Lines of the material that include the string "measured" should be returned.

───── The data

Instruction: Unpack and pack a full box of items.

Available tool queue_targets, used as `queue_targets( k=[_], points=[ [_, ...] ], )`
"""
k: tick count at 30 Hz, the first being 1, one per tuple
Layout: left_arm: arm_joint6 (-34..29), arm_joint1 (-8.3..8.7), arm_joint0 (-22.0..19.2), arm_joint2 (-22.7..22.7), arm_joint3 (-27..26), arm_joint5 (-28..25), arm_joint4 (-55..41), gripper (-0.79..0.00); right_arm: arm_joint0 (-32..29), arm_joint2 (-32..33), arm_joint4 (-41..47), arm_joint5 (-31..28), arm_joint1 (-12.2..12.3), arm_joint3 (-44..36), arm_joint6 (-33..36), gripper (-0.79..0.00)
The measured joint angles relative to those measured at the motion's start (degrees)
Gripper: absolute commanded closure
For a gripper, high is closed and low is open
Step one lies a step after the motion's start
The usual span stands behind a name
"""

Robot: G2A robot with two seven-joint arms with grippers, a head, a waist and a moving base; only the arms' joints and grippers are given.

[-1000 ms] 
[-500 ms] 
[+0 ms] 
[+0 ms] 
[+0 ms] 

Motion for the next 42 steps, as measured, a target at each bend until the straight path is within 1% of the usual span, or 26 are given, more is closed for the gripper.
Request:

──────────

Output for this exercise:
The measured joint angles relative to those measured at the motion's start (degrees)
Motion for the next 42 steps, as measured, a target at each bend until the straight path is within 1% of the usual span, or 26 are given, more is closed for the gripper.

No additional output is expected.